Zoom, Microsoft and Google remove pay barriers, increasing usage and setting the foundation for a much larger base of paying customers post-COVID-19
Use of videoconferencing solutions is skyrocketing, but modernization of these platforms will be a long-term strategy
Zoom, Microsoft and Google are offering their video-collaboration tools for free to support the unexpected global shift to remote work and learning environments. For six months, Microsoft is removing paywalls for Government Cloud and certain Office 365 subscriptions — including Office 365 E1 for businesses and Office 365 A1 for educational institutions, both of which include Microsoft Teams. Google Cloud is also offering Meet for free until Sept. 30, but only to existing customers, which makes it slightly more restrictive than Microsoft’s offer. Finally, Zoom has also removed the 40-minute time limit on its free basic subscription tier for K-12 schools in numerous countries, including the U.S., where the company boasts roughly 60,000 customers as of mid-March. Within the “freemium” tiers that are available, Zoom customers can have up to 100 participants in a virtual meeting, whereas Teams and Meet can support up to 250 people in a meeting. Given that each of these vendors has reduced cost-related barriers to adoption, customers can select the vendor that best fits their broader IT environment.

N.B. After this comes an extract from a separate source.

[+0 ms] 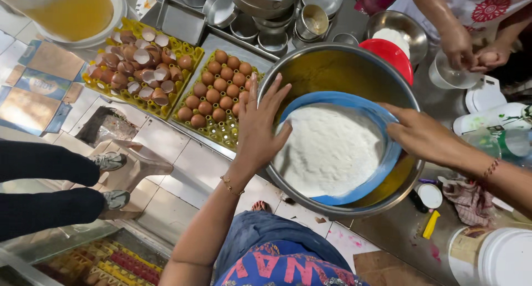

The global shift to a virtual work-from-home and learn-from-home environment has drastically increased demand for SaaS solutions that support collaboration and remote workflows, particularly videoconferencing as companies and educational institutions try to maintain as much face-to-face communication as possible. Among the numerous SaaS offerings available, some of the most popular are Zoom, Microsoft Teams and Google Meet. Zoom quickly rose in popularity and became a household name, growing from 10 million users in December 2019 to 200 million users in March 2020. While Zoom’s (Nasdaq: ZM) number includes individual nonpaying consumers, the vendor has also signed paying business and organizational customers including IAC Group, Rubrik and Texas A&M. Microsoft Teams and Google Meet experienced growth spikes as well. The number of users on Teams more than doubled, from 20 million daily active users in November 2019 to 44 million in March 2020, including enterprises such as EY, SAP (NYSE: SAP), Continental AG and Accenture (NYSE: ACN). Google Meet grew by more than 25 times from January to the end of March and is adding 2 million new users per day, with customers such as Korean Air, Shopify (NYSE: SHOP) and TELUS (NYSE: TU). While Zoom’s total user growth is strong and its offerings are widely used, TBR expects Microsoft and Google Cloud will start to poach Zoom customers due to their value-add hardware and SaaS offerings Office 365 (200-plus million users) and G Suite (6-plus million users).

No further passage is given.